As time went on my husband Dick suffered from bad knees and it became harder for him to do the things he used to do. Eventually he had a knee replacement and required lots of extra care. Thankfully he had less pain, but still limited abilities and he stood high on the replaced side but low on the other making him unbalanced. The other knee needed work too, but insurance refused to pay. (This after many years of paying for insurance ourselves as self employed people must.)
My Mom passed during our farming years and I helped my Dad with my mom but he was incredible in caring for her. Years went on and my Dad who managed to call his strong life force continued to tend to the property he and my Mom had restored and beautified. The doing it all alone left an empty feeling in his heart. I usually spent Sunday afternoon looking at all the beauty up there and doing projects in the yard or house. I called it heaven here on earth.

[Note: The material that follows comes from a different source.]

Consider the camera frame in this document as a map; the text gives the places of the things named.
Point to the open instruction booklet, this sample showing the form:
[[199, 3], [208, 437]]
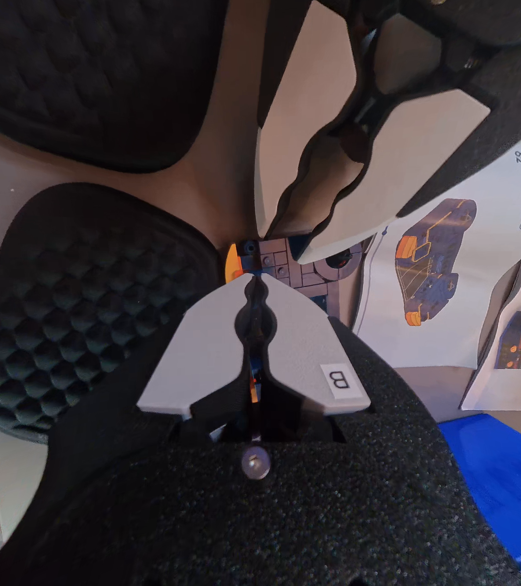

As years piled up, Dick could not do many things in the barn and there was a lot of heavy work I could not accomplish. I milked, at first with him, cared for the youngstock, cleaned the milkroom, handled the books and payroll and was in charge of the rotational grazing program we had. Dick had been in charge of the equipment and much of the veterinary herdsman care of the cows. He put out the feed in the outdoor bunks and he also wrote many articles for a grazing group. He was sent to Moldova one summer to assist the farmers there (It was like the 1940s there) to improve their land and utilize grazing for the good of farmers, livestock and land.
It became more and more difficult to hire people to do the work that Dick could no longer do. Prohibitive financially and finding helpers who could handle the work without a routine was inefficient. We faced having to sell our beloved farm.
This was physically and emotionally very hard and as I had my art and few animals, not having the farm broke his heart. We moved to the house that was part of the farm that my mom and Dad restored and were able to be there helping my Dad in his last years. I could not have done it alone.
After my Dad was was gone some of the shrubs and a few trees just disappeared. As did many of the gorgeous flower beds that were here when my Mom had them bursting out in bloom. I did not keep the huge vegetable garden that my parents did, only a few that I can maintain and enjoy eating.
I started new flowers and ferns and tried to maintain the beauty that my parents had created. Dick took care of the lawn but he never felt as good as when he mowed a hay or alfalfa field. As time went by, his memory became clouded and he had trouble remembering things. He also had health issues when he got pancreatic cancer and we went through treatments in Glens Falls for radiation every weekday for six weeks. There were also trips to different doctors for many other health reasons he was experiencing, and this really cut into my artwork time.
I became a full-time caregiver at that point. He and I would go to the gym and the store together, but later Dick might take off in the car and leave me at the store and forget where he had left me. And he’d be quite concerned about where I went, but we survived a few of those incidents and I spent more time at home keeping an eye on him, sneaking out to do yard work and help my animals.
He finally developed a very slow heart rhythm and went into the hospital and received a pacemaker, but his condition was so bad that he now lives in a nearby nursing home up the road from where I live, at Slate Valley Center. I am grateful that he is nearby and I visit him every day and I have more time to work on the yard and my animals, but I still always feel crowded and am finding it difficult to sneak in creative time. My creative time has turned into time with my camera just looking and experiencing the beauty around me for now.
But as the season warms as it is now, you will find me starting and finishing a few batik that have been brewing in my mind for quite some time.